MP4 | Video: h264, 1280×720 | Audio: AAC, 44.1 KHz, 2 Ch
Genre: eLearning | Language: English + srt | Duration: 33 lectures (10h 21m) | Size: 4.29 GB
Building your own backtesters with a 20 year data set and large scale simulation studies
What you’ll learn
Cointegration: Engle and Granger Approach
Creating your own backtesters in python
Covering Object Orientated Programming
Python packages: Pandas, Numpy, Scikit, Joblib, Matplotlib
Moving Average Cross Over
A curious mind will do. However, you need to be familiar with some of the elementary Python operations and OOP
Some background in mathematics or econometrics
The essence of this course is a ‘from the group up movement’ type of course. You will be given a very large dataset with over 30 million rows of data of all tradable equities on the US stock markets from 2001 up until October 2021 – at daily intervals.

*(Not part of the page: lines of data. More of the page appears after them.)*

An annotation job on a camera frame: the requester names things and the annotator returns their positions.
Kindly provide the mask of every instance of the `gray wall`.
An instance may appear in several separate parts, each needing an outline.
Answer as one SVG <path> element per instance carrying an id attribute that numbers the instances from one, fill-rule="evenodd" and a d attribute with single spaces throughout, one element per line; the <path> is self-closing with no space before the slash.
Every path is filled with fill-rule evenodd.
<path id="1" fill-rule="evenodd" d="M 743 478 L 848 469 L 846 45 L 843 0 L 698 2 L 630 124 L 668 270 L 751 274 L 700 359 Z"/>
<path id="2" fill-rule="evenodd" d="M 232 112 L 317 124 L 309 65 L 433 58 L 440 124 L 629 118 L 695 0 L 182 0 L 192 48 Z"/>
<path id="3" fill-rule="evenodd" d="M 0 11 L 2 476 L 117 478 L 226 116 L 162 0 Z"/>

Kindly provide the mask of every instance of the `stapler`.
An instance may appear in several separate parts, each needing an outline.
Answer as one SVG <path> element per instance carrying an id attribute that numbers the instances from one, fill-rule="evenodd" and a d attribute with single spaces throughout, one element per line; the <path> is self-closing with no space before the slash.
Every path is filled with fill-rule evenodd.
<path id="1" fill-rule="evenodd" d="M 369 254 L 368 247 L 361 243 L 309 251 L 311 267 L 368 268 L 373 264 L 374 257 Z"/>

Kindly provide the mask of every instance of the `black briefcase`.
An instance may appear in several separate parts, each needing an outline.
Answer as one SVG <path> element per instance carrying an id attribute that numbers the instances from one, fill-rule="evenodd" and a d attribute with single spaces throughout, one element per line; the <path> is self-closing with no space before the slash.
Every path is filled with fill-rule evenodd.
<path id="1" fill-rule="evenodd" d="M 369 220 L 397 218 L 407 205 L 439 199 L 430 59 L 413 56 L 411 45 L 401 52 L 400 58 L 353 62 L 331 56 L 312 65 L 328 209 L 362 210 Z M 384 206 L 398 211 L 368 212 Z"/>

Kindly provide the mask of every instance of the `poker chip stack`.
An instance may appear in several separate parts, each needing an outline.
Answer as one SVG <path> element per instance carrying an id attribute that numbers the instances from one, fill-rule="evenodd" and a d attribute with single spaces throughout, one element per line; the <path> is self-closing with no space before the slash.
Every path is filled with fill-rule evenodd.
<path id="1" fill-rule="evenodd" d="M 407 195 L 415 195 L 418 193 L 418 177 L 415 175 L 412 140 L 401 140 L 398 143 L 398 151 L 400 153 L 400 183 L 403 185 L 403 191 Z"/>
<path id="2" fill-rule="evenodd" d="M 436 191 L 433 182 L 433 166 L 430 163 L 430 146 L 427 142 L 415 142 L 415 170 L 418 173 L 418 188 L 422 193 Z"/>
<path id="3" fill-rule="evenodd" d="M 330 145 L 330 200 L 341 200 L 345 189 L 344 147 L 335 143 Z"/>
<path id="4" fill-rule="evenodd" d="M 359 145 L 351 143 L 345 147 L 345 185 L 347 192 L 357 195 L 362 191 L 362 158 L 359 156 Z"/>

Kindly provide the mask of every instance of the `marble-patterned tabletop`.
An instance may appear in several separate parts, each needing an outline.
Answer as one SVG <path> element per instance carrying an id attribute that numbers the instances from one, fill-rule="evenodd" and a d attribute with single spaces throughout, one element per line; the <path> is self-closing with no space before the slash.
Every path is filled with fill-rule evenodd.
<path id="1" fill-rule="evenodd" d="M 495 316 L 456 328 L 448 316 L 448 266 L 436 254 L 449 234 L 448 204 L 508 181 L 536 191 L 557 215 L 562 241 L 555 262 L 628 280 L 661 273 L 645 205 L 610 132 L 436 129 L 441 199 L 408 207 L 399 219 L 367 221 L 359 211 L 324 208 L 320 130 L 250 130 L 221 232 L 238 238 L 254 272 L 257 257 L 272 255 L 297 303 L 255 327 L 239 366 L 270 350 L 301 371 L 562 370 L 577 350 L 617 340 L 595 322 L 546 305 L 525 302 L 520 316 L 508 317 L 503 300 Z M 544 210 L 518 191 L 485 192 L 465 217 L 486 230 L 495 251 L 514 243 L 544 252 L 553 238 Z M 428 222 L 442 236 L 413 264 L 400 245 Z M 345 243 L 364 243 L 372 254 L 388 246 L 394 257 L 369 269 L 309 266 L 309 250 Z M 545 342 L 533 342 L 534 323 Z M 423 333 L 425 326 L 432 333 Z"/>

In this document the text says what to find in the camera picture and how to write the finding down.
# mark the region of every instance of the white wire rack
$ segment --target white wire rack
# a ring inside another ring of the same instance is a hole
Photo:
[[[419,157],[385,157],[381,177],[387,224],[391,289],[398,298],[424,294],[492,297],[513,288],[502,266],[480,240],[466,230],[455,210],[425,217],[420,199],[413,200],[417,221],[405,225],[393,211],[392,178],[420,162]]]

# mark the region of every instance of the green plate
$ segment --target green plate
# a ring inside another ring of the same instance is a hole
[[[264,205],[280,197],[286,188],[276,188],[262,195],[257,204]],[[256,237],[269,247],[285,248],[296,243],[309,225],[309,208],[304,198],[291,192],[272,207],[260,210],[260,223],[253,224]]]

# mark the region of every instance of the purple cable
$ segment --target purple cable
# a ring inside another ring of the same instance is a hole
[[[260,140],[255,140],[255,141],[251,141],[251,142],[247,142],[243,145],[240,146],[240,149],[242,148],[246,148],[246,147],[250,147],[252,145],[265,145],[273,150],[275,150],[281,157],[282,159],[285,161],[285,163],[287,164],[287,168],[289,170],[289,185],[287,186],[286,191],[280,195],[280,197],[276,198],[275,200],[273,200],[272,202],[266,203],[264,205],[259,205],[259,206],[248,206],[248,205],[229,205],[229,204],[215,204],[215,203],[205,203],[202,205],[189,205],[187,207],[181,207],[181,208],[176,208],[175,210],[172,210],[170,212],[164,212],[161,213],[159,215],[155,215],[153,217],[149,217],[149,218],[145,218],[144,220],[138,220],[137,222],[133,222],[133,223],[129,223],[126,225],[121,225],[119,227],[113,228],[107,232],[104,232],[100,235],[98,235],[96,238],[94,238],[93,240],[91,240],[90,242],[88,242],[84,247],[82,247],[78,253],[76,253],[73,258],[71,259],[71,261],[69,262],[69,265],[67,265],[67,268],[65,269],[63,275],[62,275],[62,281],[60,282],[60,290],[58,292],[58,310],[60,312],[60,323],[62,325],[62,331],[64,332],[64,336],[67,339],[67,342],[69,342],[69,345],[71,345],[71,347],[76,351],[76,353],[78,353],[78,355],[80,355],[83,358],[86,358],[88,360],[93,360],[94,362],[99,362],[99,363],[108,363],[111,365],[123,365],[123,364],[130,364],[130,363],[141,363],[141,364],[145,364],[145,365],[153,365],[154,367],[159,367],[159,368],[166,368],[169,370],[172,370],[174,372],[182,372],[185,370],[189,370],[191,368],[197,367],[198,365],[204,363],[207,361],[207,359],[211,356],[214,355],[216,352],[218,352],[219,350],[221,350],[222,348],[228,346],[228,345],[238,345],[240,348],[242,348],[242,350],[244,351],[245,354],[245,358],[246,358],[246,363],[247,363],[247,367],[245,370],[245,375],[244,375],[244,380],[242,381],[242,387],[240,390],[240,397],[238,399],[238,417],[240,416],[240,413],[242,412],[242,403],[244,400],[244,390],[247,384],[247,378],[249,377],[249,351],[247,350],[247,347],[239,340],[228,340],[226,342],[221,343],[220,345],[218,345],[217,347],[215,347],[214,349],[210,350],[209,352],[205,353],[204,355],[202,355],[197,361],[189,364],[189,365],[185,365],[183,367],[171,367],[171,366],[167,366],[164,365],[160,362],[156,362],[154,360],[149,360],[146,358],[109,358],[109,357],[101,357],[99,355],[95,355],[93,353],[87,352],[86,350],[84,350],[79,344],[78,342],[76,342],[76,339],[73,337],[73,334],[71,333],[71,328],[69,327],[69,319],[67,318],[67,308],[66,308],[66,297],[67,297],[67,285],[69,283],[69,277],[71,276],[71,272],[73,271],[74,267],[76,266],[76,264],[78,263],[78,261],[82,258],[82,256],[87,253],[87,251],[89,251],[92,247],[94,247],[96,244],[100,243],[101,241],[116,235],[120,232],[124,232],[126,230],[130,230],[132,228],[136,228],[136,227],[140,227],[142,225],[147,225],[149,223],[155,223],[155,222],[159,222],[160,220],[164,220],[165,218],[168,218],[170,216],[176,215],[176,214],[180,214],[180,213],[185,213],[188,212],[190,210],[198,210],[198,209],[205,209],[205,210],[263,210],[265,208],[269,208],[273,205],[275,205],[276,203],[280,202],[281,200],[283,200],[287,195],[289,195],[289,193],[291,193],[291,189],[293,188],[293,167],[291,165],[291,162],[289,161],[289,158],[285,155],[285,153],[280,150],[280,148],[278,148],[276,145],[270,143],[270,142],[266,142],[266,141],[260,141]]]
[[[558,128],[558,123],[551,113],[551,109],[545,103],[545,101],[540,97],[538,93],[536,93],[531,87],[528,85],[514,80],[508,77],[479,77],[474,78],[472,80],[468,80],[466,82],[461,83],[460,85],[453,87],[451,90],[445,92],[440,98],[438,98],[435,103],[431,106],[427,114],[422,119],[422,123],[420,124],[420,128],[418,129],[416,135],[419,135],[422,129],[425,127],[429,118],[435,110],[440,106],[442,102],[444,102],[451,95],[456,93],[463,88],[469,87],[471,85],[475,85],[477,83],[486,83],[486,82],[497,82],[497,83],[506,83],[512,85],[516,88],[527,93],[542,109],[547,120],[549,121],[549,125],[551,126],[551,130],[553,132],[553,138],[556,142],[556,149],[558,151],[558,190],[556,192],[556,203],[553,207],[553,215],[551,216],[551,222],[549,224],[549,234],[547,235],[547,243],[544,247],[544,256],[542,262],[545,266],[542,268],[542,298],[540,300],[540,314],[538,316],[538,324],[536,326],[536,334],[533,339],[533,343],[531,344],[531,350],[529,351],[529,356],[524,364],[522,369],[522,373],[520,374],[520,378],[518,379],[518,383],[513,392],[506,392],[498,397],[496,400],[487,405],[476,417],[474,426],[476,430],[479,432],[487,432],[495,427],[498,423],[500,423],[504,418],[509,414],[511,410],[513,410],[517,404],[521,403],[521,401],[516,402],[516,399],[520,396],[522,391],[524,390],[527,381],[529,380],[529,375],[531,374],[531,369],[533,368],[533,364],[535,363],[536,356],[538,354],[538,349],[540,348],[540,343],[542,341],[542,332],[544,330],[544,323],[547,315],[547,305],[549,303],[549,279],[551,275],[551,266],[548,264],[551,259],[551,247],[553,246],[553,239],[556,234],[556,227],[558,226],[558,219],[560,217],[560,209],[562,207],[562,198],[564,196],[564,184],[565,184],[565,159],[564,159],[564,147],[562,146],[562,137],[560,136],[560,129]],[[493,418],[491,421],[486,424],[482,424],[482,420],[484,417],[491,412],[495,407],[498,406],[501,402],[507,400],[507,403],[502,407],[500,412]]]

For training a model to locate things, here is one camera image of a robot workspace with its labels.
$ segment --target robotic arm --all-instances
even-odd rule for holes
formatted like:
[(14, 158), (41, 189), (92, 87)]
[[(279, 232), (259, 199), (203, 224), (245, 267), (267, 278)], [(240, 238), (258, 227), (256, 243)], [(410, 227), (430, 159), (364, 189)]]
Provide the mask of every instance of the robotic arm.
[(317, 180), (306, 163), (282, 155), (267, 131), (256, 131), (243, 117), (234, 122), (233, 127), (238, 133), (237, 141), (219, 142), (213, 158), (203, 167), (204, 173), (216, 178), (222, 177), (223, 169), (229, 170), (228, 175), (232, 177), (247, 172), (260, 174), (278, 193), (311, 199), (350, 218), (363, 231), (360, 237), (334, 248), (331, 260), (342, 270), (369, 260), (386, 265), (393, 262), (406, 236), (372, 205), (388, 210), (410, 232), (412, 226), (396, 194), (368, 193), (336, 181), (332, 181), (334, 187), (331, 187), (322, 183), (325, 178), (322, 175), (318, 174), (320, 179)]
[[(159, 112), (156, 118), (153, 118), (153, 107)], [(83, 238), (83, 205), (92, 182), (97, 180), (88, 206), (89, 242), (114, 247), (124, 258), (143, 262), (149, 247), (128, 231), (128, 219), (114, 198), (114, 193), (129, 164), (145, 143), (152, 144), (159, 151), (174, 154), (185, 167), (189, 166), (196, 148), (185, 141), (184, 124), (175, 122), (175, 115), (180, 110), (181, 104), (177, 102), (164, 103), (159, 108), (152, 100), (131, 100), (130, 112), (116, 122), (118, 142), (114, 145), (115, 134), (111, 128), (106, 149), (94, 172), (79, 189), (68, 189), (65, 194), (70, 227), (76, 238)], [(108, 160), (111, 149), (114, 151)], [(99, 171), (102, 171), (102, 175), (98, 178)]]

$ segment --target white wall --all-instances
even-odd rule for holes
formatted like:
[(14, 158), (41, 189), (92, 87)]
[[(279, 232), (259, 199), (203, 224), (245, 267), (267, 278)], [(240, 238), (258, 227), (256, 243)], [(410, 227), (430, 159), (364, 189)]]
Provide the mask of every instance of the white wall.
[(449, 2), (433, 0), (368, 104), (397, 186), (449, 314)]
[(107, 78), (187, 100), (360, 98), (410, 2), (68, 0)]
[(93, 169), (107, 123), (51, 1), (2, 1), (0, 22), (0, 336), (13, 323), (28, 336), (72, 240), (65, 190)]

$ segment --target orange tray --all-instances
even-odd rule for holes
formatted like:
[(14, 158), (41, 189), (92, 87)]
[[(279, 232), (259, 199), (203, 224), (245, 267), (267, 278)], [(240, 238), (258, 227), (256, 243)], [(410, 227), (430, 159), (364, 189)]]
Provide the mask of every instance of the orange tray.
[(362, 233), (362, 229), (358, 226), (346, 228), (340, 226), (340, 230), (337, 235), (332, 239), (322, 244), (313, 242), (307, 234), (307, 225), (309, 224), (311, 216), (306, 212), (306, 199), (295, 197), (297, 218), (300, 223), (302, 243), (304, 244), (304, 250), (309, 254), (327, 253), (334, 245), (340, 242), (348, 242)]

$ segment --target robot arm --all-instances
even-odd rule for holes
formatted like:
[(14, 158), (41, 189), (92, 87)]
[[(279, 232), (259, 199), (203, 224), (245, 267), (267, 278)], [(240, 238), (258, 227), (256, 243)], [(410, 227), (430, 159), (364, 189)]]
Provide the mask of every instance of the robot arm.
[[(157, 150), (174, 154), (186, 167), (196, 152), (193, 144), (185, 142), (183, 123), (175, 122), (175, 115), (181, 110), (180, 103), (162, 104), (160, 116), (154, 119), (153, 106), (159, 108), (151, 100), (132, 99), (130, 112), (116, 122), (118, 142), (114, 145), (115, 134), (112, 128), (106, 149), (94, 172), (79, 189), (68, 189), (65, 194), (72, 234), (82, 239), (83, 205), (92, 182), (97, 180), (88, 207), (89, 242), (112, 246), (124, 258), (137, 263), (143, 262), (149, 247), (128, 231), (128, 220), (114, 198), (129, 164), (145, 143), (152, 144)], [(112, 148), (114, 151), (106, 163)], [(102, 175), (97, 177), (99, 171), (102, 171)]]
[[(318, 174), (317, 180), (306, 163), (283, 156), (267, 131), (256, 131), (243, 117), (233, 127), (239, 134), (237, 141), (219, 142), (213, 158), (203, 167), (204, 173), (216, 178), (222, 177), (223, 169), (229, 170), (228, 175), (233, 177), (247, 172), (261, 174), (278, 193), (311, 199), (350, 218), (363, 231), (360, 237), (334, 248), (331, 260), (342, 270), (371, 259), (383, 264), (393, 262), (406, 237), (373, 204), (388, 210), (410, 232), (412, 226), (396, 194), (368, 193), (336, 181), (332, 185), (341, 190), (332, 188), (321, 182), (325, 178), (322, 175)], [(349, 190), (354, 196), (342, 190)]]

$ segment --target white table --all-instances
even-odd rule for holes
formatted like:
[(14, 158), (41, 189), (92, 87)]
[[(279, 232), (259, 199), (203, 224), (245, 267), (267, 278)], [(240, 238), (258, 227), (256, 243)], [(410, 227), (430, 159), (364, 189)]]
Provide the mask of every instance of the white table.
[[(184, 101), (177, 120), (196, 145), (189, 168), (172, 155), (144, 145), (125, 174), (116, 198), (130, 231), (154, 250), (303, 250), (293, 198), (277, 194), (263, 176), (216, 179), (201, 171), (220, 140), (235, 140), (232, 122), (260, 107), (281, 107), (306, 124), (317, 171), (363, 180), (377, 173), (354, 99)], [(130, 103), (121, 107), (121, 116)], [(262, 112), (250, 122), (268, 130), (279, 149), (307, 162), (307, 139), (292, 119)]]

Having having said that, we will show how to build your own backtester step by step and apply it to two well known trading algorithms: Moving Average Cross Over strategy and Pairs trading. With a brief reader on time series is also provided in order to help understand some of the mathematical concepts behind pairs trading such as pairs unit root and cointegration.
Besides the implementation of the algorithms, we also look at large scale implementations of the algorithms using a pipeline which allows you to create a stock universe. Which is a class we will go over step by step as well. Moreover, we also look at
Finally we end this section with a take home assignment that is a real life example of an assignment at a trading firm using high frequency data, where data sort and cleaning has to be implemented, determining a cointegrated relationship and determining how you would trade these two instruments
Who this course is for
Beginner traders, students and professionals who are interested in their own trading ideas or doing research.